リニア中央新幹線静岡工区の環境保全に関する国土交通省の有識者会議は、9月26日の会合で、工事の影響に対する予測・分析・評価を踏まえて対応を随時見直す「順応的管理」の提言を盛り込んだ報告書案を提示した。トンネル掘削による環境への影響を最小化するとともに、沢の管理流量の範囲を逸脱するような場合は工事の進め方を見直す必要があるとした。
このため国には、環境保全措置やモニタリングが着実に行われているかの継続的な確認を検討するよう求めた。一方、リニア中央新幹線の事業者であるJR東海に対しては、環境保全措置・モニタリング対策に取り組むとともに、関係機関との良好なコミュニケーションが必要だとした。
リニア中央新幹線事業を巡っては、南アルプストンネルの掘削に伴う大井川の流量減少を静岡県が懸念。国交省は事業の早期実現と建設工事の影響の回避・低減を同時に進めるとの考えの下、JR東海への助言・指導を行うため有識者会議を立ち上げた。

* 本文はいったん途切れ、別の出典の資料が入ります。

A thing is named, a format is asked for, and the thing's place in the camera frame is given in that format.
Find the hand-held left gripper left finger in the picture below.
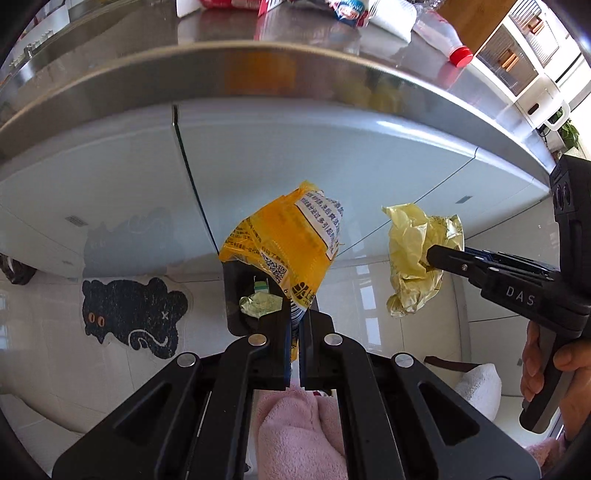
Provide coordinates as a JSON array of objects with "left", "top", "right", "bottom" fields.
[{"left": 52, "top": 302, "right": 293, "bottom": 480}]

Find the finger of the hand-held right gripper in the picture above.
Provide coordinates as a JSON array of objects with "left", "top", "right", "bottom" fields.
[
  {"left": 427, "top": 244, "right": 513, "bottom": 289},
  {"left": 464, "top": 248, "right": 561, "bottom": 280}
]

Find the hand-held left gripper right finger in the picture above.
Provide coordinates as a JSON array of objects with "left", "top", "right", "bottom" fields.
[{"left": 299, "top": 309, "right": 541, "bottom": 480}]

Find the pale yellow wrapper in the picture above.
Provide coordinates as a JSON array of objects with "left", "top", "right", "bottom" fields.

報告書案では、環境保全に関する検討の方向性を整理。トンネル掘削の影響を把握するため、重点的にモニタリングする11の沢を選定した。流量減少を抑えるため、断層とトンネルの交差箇所周辺の地山には薬液注入を行うこととした。その上で、トンネルの掘削前、掘削中、完了後の各段階で沢と、重要な生物種の生息状況などを調べることも盛り込んだ。
また、トンネル湧水についても条例よりも厳しい基準で管理し、将来にわたってモニタリングするとした。